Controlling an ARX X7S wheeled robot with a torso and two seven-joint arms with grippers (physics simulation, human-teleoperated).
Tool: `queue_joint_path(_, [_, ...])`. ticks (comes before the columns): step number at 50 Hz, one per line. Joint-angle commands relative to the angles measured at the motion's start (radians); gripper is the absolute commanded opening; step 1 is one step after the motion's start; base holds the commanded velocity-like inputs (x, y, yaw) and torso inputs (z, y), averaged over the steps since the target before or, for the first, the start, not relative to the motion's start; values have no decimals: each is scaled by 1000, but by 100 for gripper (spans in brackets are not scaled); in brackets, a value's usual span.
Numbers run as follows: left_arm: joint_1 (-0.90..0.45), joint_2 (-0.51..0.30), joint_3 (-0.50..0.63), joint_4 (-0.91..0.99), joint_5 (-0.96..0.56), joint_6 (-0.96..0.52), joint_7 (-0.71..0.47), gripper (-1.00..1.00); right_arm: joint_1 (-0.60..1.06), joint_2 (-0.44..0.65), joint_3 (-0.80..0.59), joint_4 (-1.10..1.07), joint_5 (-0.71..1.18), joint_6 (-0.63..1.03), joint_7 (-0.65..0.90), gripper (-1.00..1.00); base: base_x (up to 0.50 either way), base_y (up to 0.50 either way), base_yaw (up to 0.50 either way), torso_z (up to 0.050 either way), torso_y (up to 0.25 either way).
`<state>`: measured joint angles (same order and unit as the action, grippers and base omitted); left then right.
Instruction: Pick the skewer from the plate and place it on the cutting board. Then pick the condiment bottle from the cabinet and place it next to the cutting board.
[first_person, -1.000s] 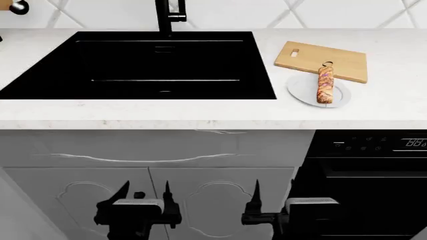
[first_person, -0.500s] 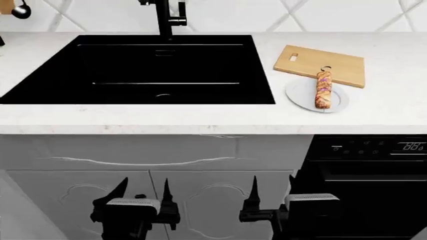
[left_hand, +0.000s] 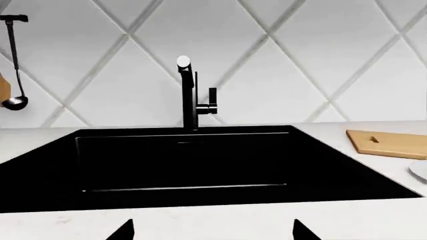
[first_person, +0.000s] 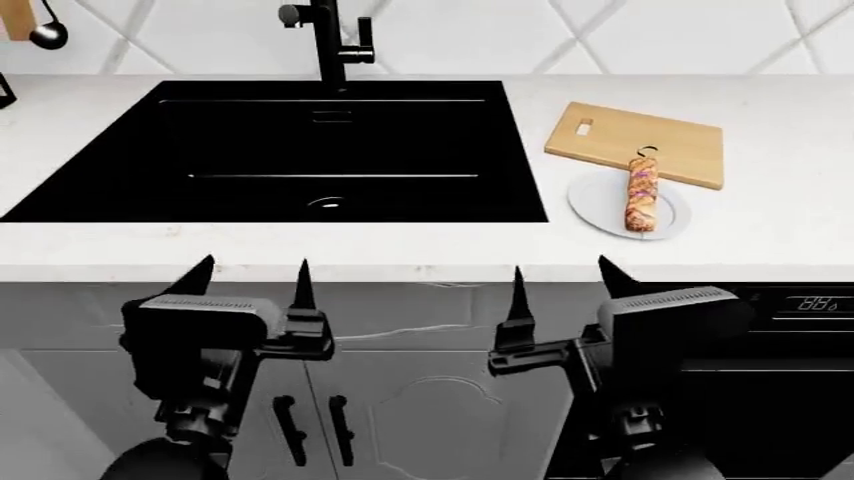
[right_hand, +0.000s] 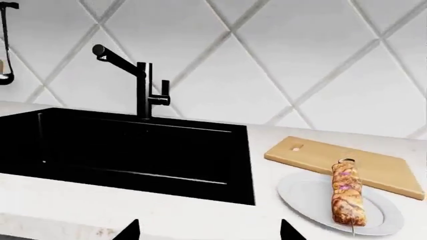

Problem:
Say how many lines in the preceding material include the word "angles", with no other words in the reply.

Answer below:
2